PROJECT SUMMARY
The major challenges for developing primary prevention strategies for childhood asthma are the early
identification of modifiable risk factors (e.g., epigenome, IgE sensitization, overweight/ obesity) and the
heterogeneity of asthma. The overarching objective of this R01 project is to investigate the role of blood DNA
methylation (DNAm) during infancy in the development of three outcomes: IgE sensitization,
overweight/obesity (and adiposopathy), and eventually asthma in two complementary multicenter prospective
cohort studies. The 35th Multicenter Airway Research Collaboration (MARC-35) study (U01AI087881) is an
ongoing 17-center cohort study of 921 infants hospitalized for bronchiolitis – a population at high risk for
asthma. Another ongoing cohort study, MARC-43 (UG3/UH3 OD023253), includes 600 healthy infants. These
racially/ethnically-diverse cohorts (52% African American or Hispanic) are truly complementary, with
participants undergoing similar procedures (e.g., specific IgE and cytokine measurements) at similar ages
(e.g., infancy, ages 3 and 6 years).
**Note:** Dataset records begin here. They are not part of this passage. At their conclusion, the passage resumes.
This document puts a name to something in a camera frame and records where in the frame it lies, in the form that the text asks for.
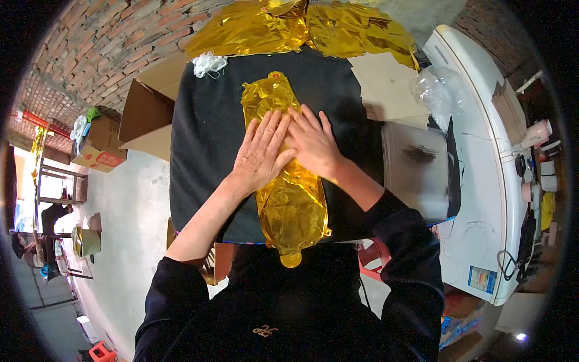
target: red pole
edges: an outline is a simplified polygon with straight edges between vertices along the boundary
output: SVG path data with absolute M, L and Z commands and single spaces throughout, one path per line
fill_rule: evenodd
M 44 128 L 48 127 L 48 122 L 43 120 L 42 118 L 39 118 L 39 117 L 33 115 L 32 113 L 26 111 L 26 110 L 22 111 L 22 113 L 23 113 L 23 116 L 27 118 L 26 119 L 27 121 L 29 121 L 37 126 L 40 126 L 40 127 L 44 127 Z M 59 134 L 59 135 L 66 137 L 66 138 L 68 138 L 70 136 L 70 132 L 66 132 L 62 128 L 59 128 L 55 125 L 50 125 L 50 131 L 53 131 L 54 133 Z

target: brick wall
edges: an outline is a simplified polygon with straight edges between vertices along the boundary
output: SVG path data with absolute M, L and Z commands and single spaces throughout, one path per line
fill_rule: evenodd
M 17 105 L 66 130 L 92 105 L 122 112 L 140 71 L 184 48 L 212 13 L 232 0 L 74 0 L 40 45 L 20 86 Z M 11 119 L 34 137 L 34 126 Z M 47 146 L 70 152 L 72 141 Z
M 514 89 L 541 69 L 525 30 L 500 1 L 468 0 L 452 27 L 485 48 Z

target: person's left hand
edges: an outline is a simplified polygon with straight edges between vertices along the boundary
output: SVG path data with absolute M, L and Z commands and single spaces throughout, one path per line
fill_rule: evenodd
M 255 118 L 247 127 L 233 171 L 228 176 L 234 181 L 233 184 L 243 188 L 246 196 L 276 178 L 296 155 L 293 148 L 280 153 L 291 117 L 286 114 L 281 122 L 280 118 L 281 112 L 278 109 L 273 113 L 268 111 L 259 127 Z

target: finger
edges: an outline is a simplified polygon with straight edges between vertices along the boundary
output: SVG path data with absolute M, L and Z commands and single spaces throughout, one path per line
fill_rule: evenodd
M 280 153 L 276 161 L 273 163 L 273 177 L 279 176 L 281 170 L 295 157 L 297 153 L 298 151 L 295 148 L 288 148 Z
M 320 111 L 320 120 L 322 121 L 322 129 L 328 137 L 328 139 L 333 140 L 334 135 L 332 134 L 332 124 L 329 122 L 328 117 L 325 115 L 324 111 Z
M 277 128 L 276 132 L 274 133 L 271 142 L 267 146 L 267 151 L 269 153 L 277 153 L 280 150 L 281 144 L 284 142 L 285 134 L 288 131 L 288 126 L 291 122 L 291 116 L 289 114 L 285 114 L 284 117 L 281 119 L 280 125 Z
M 290 107 L 290 108 L 288 108 L 288 113 L 292 116 L 295 123 L 297 123 L 298 126 L 302 130 L 304 130 L 304 131 L 312 130 L 312 125 L 310 124 L 310 122 L 304 116 L 302 116 L 298 111 L 296 111 L 295 109 Z
M 296 142 L 295 138 L 292 136 L 287 136 L 284 140 L 285 145 L 290 148 L 297 148 L 298 143 Z
M 315 130 L 319 131 L 322 130 L 322 127 L 320 127 L 320 121 L 316 118 L 316 115 L 314 114 L 314 112 L 312 112 L 310 107 L 308 107 L 305 104 L 302 104 L 302 112 L 306 117 L 306 119 L 308 120 L 308 122 L 310 122 L 310 124 Z
M 252 143 L 255 145 L 258 145 L 261 138 L 263 137 L 263 133 L 265 132 L 265 129 L 267 128 L 267 124 L 269 123 L 269 119 L 272 117 L 272 112 L 271 111 L 267 111 L 265 112 L 261 123 L 259 124 L 259 127 L 257 127 L 256 131 L 255 131 L 255 135 L 254 138 L 252 140 Z
M 298 126 L 298 124 L 294 120 L 292 120 L 289 123 L 288 131 L 294 138 L 299 138 L 303 136 L 303 130 Z
M 271 143 L 272 138 L 277 130 L 277 125 L 279 124 L 281 118 L 281 111 L 276 109 L 271 118 L 269 119 L 269 123 L 267 124 L 266 129 L 263 131 L 263 136 L 259 142 L 260 147 L 267 148 L 268 145 Z
M 257 128 L 257 118 L 254 118 L 251 120 L 249 126 L 247 126 L 247 130 L 245 131 L 245 137 L 243 137 L 243 142 L 239 147 L 239 152 L 249 147 L 251 140 L 253 140 L 256 128 Z

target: hand
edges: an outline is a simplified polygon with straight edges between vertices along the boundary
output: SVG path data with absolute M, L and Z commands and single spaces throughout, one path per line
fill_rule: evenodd
M 245 196 L 276 178 L 296 155 L 293 148 L 280 153 L 291 117 L 284 115 L 281 123 L 280 118 L 281 112 L 278 109 L 273 113 L 268 111 L 259 127 L 255 118 L 247 127 L 233 171 L 228 176 L 233 180 L 232 185 L 242 188 Z
M 335 182 L 336 169 L 345 158 L 334 140 L 332 125 L 323 111 L 320 111 L 321 126 L 307 105 L 302 104 L 302 112 L 303 115 L 293 108 L 288 109 L 293 122 L 288 126 L 291 136 L 285 143 L 298 150 L 296 158 L 305 168 Z
Follow-up includes biannual interviews and medical records to age 6+
years, with ~90% follow-up to date. Participants are undergoing in-person examination at age 6 years for
asthma phenotyping. The present R01 project would extend these large well-characterized cohorts by profiling
the blood genome-wide DNAm in 1,521 infants, and then examining their relations to the development of the
three main outcomes: IgE sensitization, overweight/obesity, and asthma. In Aim 1, we will identify the
associations of infant blood DNAm signature with the risk of developing asthma, including its phenotypes. We
will also investigate the longitudinal changes of these DNAm from infancy to age 3 years, and their relations to
asthma risk. In Aim 2, we will examine the relations of infant blood DNAm signature with the risk of developing
IgE sensitization and of overweight/obesity (and adiposopathy). In Aim 3, we will determine the role of IgE
sensitization and of overweight/ obesity in the link between infant DNAm and asthma. Our pilot data lend
compelling support to these hypotheses. In Aim 4, we will also integrate the available multi-omics data to
further define the mechanisms that underlie DNAm signatures identified in Aims 1-3. We will replicate our
findings in 963 children from a harmonized birth cohort – the Boston Birth Cohort. The R01 project will provide
a unique opportunity to define the mechanisms linking IgE sensitization and overweight/obesity to incident
asthma through investigating DNAm during infancy – a critical period of immune and lung development. The
project will also provide a strong evidence base for developing targeted interventions for the primary prevention
of childhood asthma.